2. Aux termes de l'article UD 1 du règlement du plan local d'urbanisme de la commune de Villiers-Saint-Frédéric, relatif aux occupations et utilisations du sol interdites dans la zone UD dites du " secteur d'activités commerciales du Pontel " : " Sont interdits : / 1.1 Les constructions et établissements de toutes natures qui ne respectent pas le caractère de la zone. / 1.2 Les dépôts de véhicules hors d'usage, ainsi que les dépôts de matériels et matériaux, organisés ou non de ferraille, ou de déchets. / 1.3 Le stationnement des caravanes, camping-cars, mobil-homes et de manière générale de tout objet non immeuble. / 1.4 Les terrains de camping. / 1.5 L'ouverture ou l'exploitation de carrières. / 1.6 Sur l'ensemble de la zone, la transformation en logement de locaux commerciaux existants à la date d'approbation du présent document, que cette transformation s'opère au travers de construction de logements neufs ou de changement d'affectation d'existants. ". Le rapport de présentation du plan local l'urbanisme décrit le " secteur du Pontel " comme " le seul secteur commercial du territoire communal " et indiquant que " le choix a été fait d'une règle privilégiant le maintien du commerce existant et évitant le développement d'opérations de logements qui pourraient être destructrices du tissu commercial sans pour autant être morphologiquement restructurantes compte tenu de la taille du foncier ", les buts poursuivis dans ce secteur étant de " () continuer à accueillir de nouveaux commerces, tout en limitant strictement le développement du logement ".
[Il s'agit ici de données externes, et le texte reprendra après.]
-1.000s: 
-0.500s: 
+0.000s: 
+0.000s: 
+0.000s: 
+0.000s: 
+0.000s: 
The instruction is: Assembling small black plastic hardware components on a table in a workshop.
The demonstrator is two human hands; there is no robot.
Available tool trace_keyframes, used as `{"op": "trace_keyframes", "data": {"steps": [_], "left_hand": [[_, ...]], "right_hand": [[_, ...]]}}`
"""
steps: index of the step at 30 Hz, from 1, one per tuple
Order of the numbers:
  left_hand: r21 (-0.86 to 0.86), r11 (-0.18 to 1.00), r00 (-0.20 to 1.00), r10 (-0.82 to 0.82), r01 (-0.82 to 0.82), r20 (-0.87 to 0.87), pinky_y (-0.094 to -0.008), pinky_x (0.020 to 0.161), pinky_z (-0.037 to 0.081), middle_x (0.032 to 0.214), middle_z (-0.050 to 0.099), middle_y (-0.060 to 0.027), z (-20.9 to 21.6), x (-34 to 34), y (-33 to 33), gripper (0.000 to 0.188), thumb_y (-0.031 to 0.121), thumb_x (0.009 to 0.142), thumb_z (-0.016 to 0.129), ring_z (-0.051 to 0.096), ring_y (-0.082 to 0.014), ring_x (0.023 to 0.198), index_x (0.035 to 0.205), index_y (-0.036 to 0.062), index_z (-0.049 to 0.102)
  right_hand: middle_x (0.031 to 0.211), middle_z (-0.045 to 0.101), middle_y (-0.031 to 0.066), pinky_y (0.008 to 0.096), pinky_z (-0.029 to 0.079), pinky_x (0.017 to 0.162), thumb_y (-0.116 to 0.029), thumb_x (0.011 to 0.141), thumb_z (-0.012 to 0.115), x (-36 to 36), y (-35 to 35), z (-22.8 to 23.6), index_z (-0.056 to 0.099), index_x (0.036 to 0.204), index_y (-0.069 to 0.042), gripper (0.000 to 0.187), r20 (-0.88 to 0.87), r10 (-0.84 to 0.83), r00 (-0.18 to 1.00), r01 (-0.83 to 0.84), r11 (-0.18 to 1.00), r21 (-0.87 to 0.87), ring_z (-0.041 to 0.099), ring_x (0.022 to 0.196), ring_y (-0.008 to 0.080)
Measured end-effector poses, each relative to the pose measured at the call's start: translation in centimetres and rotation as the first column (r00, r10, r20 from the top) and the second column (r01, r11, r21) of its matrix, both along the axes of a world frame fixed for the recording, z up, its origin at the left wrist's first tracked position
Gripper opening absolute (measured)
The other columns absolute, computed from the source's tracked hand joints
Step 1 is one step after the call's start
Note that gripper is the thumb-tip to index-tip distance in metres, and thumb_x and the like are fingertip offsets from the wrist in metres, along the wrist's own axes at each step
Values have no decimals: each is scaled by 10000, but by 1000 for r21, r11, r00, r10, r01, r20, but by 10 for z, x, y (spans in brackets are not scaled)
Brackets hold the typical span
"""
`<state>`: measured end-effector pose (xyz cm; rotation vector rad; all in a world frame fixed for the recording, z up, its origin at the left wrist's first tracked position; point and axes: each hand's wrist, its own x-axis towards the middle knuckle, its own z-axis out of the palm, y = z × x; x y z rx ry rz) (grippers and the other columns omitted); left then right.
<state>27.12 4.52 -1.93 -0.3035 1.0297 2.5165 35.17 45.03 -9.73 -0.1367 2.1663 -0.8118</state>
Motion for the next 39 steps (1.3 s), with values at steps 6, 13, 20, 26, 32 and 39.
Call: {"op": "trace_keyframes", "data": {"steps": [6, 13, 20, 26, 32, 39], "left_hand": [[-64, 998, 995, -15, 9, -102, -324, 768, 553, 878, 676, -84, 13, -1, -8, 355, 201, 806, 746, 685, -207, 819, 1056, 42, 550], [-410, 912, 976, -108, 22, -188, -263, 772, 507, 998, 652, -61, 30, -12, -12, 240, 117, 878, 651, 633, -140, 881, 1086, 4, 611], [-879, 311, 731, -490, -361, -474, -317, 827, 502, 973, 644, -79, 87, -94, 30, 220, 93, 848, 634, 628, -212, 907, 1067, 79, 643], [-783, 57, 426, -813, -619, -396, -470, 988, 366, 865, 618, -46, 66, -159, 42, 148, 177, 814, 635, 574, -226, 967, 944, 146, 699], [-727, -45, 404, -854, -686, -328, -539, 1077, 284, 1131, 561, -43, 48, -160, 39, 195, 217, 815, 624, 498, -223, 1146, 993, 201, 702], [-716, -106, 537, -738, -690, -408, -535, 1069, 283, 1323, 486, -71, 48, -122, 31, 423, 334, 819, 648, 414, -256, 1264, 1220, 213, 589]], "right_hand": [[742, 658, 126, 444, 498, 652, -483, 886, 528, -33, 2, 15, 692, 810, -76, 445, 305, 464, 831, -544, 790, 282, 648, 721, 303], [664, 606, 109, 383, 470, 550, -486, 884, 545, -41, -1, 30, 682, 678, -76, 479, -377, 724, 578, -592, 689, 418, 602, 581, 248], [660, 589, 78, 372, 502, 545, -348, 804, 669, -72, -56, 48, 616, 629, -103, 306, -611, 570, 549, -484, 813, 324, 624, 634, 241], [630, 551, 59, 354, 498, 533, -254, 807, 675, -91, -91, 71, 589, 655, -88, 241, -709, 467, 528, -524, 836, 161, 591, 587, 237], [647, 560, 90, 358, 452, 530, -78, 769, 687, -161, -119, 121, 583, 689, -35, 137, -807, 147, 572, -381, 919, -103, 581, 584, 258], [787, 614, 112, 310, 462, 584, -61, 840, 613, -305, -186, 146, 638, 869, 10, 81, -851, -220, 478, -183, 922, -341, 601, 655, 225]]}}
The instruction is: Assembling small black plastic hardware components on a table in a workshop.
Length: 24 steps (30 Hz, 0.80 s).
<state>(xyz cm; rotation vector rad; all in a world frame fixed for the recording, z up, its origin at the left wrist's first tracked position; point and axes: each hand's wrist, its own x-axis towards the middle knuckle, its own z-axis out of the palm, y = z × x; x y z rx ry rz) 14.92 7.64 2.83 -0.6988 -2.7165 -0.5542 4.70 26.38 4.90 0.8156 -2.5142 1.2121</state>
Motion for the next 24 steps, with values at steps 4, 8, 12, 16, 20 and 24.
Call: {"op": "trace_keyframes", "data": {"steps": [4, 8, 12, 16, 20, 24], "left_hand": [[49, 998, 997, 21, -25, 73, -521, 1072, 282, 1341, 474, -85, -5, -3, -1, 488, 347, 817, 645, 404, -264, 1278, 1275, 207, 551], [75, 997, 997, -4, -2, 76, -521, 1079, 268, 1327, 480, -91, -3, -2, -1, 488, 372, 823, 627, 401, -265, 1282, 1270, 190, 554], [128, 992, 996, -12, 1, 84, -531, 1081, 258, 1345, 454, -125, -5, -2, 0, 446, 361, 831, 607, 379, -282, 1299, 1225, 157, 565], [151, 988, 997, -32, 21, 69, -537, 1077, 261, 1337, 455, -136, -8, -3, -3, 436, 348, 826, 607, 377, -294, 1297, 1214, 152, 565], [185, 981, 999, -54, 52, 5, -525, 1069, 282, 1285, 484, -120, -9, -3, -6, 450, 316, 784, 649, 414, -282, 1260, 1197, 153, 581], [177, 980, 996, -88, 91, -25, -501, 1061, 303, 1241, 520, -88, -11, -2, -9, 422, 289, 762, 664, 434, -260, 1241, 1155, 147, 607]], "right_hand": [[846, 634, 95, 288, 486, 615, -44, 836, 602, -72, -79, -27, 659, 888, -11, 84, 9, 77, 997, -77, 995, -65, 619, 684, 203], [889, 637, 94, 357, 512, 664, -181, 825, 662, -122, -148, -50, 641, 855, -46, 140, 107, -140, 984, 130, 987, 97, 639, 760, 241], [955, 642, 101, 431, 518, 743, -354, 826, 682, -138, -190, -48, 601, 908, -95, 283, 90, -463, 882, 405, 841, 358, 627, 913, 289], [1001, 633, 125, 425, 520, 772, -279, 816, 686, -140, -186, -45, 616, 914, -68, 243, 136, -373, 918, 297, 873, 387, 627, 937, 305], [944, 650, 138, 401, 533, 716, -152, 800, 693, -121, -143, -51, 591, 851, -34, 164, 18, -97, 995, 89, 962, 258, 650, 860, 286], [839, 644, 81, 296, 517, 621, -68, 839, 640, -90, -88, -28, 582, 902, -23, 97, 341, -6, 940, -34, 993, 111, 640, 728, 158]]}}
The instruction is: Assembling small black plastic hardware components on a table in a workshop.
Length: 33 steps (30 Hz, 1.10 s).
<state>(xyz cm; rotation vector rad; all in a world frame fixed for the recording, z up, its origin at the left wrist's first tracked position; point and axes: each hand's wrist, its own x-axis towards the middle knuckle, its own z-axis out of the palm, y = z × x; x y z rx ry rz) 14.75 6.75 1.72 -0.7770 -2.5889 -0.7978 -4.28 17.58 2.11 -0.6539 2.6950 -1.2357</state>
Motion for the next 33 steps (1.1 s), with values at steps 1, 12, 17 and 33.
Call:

3. Pour juger que le certificat d'urbanisme négatif délivré pour un projet de construction de six maisons d'habitation sur une parcelle de 1 330 m2, qui en comportait déjà une, dans le secteur du Pontel, ne méconnaissait pas les dispositions citées ci-dessus, les juges d'appel ont estimé que ces dispositions, éclairées par le rapport de présentation, si elles ne proscrivaient pas toute construction de logements dans ce secteur, faisaient obstacle à une densification excessive de l'habitat dans ce secteur, et donc à un tel projet.

4. En premier lieu, ce faisant, contrairement à ce qui est soutenu, la cour administrative d'appel n'a pas donné une portée normative aux éléments du rapport de présentation qu'elle a mentionnés et jugé que la construction de logements était interdite, se bornant à prendre en considération les indications qu'il comportait en l'absence en particulier de précisions dans le règlement sur le caractère de la zone.

5. En deuxième lieu, par un arrêt suffisamment motivé, la cour a pu, après avoir porté une appréciation souveraine exempte de dénaturation sur les faits et les pièces du dossier, légalement déduire des dispositions du règlement ainsi éclairées par ces indications que si toute construction de logement n'était pas interdite dans cette zone, un projet tel que celui des époux B, eu égard à la densité de logements qu'il prévoyait, ne pouvait y être envisagé, la circonstance que le règlement ait prévu, pour cette zone comme pour d'autres qu'un pourcentage des logements doit être affecté à des catégories de logements locatifs sociaux n'étant pas de nature à remettre en cause cette appréciation.

6. Il résulte de ce qui précède que le pourvoi de M. et Mme B doit être rejeté. Il n'y a pas lieu, dans les circonstances de l'espèce, de faire droit aux conclusions de la commune de Villiers-Saint-Frédéric présentées sur le fondement de l'article L. 761-1 du code de justice administrative.

D E C I D E :

--------------

Article 1er : Le pourvoi de M. et Mme B est rejeté.

Article 2 : Les conclusions de la commune de Villiers-Saint-Frédéric au titre de l'article L. 761-1 du code de justice administrative sont rejetées.

Article 3 : La présente décision sera notifiée à M. A B et Mme C B et à la commune de Villiers-Saint-Frédéric.